=== INSTRUCTIONS FOR THE TASK ===
In how many lines of the listing below does "cloth" appear? Give only the figure.

=-=-=

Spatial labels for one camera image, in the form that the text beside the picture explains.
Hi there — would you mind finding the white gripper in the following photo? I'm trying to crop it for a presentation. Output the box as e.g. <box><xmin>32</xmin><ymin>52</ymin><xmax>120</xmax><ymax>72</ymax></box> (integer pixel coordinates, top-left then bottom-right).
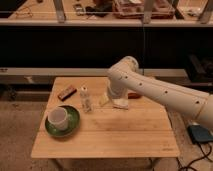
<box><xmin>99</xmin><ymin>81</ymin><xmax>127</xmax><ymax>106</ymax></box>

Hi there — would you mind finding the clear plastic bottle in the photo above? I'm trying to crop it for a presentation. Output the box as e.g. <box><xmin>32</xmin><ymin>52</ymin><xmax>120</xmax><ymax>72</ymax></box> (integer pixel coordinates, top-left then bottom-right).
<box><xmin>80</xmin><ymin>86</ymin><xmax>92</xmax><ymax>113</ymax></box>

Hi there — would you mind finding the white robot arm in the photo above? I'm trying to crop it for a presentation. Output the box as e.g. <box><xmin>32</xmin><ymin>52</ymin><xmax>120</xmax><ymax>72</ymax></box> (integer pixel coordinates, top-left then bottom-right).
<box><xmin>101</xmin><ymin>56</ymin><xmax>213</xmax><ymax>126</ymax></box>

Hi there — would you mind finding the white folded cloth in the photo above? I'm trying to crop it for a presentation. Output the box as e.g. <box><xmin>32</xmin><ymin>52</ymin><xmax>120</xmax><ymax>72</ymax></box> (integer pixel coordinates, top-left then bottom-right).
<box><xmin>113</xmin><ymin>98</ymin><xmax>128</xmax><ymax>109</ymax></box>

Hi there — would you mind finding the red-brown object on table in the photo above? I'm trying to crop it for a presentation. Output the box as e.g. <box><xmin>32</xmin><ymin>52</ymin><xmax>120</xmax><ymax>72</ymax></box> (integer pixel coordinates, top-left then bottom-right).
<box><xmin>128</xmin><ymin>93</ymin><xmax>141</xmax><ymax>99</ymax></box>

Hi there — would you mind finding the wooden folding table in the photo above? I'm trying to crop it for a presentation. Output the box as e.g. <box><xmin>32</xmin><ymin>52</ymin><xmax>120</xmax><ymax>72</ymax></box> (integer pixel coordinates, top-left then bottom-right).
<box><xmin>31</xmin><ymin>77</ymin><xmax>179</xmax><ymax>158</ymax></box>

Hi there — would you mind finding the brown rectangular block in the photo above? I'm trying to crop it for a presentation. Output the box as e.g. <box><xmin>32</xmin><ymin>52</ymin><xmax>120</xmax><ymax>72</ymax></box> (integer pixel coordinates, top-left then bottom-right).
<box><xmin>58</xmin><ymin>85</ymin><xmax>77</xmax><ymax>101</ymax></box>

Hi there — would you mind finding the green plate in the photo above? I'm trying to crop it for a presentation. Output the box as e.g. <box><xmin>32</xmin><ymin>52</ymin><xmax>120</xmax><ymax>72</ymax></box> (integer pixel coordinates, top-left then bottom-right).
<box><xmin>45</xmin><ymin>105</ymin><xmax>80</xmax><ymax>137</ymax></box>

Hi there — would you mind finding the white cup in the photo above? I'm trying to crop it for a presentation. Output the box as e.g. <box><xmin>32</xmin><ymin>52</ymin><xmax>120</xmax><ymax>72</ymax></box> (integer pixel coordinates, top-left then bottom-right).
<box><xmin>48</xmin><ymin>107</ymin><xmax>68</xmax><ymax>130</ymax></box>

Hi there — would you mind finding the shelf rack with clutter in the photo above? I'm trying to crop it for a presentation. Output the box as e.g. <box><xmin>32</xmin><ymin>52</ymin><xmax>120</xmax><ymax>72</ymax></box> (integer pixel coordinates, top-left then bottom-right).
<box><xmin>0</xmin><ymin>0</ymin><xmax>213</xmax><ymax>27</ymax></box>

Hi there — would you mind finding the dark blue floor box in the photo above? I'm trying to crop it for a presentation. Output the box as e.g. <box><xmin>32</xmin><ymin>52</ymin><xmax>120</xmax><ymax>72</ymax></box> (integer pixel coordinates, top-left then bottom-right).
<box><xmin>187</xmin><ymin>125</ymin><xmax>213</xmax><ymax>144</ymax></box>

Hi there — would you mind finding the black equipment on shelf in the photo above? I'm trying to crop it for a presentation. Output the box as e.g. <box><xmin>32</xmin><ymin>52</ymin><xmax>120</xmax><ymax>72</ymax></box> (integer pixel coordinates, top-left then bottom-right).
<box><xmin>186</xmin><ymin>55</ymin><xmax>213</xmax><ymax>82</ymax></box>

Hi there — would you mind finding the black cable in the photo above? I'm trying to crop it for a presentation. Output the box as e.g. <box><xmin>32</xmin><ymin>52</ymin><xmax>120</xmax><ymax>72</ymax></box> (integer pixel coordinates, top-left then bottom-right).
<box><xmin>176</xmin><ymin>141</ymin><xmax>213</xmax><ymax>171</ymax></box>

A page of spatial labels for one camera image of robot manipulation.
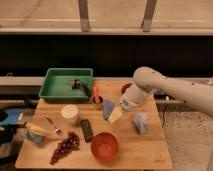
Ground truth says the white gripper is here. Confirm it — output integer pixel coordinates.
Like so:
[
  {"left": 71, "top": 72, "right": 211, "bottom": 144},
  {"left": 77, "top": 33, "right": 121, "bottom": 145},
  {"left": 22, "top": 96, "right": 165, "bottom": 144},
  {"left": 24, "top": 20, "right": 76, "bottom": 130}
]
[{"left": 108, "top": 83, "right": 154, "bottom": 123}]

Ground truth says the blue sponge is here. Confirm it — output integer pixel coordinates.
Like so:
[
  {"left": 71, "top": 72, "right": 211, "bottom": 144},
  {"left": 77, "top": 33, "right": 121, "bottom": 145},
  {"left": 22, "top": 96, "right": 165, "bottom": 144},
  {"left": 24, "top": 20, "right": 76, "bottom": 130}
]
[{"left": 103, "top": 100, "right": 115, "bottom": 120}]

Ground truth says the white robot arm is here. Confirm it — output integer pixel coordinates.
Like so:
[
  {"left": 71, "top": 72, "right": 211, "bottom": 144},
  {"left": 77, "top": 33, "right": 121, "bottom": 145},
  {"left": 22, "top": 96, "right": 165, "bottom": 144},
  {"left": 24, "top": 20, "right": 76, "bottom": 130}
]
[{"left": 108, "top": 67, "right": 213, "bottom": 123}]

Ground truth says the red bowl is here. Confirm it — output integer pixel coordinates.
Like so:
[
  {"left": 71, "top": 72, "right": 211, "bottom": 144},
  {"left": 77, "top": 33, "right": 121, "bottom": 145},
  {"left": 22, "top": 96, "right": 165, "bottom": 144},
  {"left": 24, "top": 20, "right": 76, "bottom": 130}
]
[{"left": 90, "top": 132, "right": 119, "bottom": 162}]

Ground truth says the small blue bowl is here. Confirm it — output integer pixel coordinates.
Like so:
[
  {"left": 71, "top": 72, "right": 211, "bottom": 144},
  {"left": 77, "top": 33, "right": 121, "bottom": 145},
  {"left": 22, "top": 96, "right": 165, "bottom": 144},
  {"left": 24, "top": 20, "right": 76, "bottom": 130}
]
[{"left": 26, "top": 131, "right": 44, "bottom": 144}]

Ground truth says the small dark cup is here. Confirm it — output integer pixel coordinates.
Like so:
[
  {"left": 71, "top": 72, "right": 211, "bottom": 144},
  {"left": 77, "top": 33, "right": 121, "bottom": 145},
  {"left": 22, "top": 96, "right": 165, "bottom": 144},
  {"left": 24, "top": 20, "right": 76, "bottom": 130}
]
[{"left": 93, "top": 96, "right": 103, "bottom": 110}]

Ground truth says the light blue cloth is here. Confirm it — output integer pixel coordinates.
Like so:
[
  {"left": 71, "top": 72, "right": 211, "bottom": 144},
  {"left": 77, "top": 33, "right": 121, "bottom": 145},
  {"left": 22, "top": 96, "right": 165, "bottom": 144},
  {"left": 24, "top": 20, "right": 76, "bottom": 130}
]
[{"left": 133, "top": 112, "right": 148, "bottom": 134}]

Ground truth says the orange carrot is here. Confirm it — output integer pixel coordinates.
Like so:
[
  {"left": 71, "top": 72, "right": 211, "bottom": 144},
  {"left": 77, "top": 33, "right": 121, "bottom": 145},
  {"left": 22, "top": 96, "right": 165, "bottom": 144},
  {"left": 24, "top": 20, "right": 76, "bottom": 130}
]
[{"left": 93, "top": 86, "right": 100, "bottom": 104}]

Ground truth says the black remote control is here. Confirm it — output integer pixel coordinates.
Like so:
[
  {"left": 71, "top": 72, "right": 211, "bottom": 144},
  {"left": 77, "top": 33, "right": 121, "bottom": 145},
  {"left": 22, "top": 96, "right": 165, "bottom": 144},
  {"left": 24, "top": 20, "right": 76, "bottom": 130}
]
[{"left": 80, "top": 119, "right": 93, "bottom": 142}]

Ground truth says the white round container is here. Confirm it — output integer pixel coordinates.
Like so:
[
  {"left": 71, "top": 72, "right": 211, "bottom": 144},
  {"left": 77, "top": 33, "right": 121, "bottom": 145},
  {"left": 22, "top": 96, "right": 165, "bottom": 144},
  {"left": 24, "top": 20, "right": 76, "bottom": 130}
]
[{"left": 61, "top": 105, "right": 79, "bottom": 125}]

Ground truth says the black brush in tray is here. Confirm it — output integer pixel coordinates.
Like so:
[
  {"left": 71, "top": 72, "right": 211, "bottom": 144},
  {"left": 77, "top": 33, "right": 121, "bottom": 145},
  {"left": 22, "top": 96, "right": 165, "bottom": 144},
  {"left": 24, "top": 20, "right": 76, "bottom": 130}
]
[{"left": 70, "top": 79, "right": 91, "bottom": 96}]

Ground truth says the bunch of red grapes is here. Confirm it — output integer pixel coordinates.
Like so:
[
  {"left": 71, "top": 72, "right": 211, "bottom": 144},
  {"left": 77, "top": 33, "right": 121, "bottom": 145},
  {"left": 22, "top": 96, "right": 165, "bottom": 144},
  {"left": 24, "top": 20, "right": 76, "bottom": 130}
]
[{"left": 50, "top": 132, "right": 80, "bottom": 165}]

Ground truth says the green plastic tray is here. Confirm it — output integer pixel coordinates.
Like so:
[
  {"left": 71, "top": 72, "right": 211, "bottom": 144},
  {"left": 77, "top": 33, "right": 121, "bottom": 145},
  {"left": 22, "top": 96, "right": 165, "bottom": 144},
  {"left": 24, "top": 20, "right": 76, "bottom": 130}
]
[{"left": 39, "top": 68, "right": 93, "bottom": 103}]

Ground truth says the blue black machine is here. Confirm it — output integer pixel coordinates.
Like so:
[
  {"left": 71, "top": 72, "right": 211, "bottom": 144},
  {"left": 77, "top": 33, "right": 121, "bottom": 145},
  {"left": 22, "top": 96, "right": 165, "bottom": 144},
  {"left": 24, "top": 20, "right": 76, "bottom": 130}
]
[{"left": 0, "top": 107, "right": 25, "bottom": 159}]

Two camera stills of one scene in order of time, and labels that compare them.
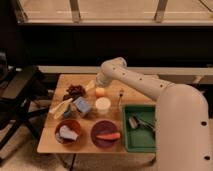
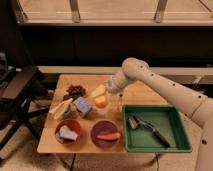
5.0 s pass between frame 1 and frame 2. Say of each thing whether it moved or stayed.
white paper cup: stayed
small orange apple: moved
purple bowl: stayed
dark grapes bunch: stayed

=-=-=

=== TASK OUTPUT ===
2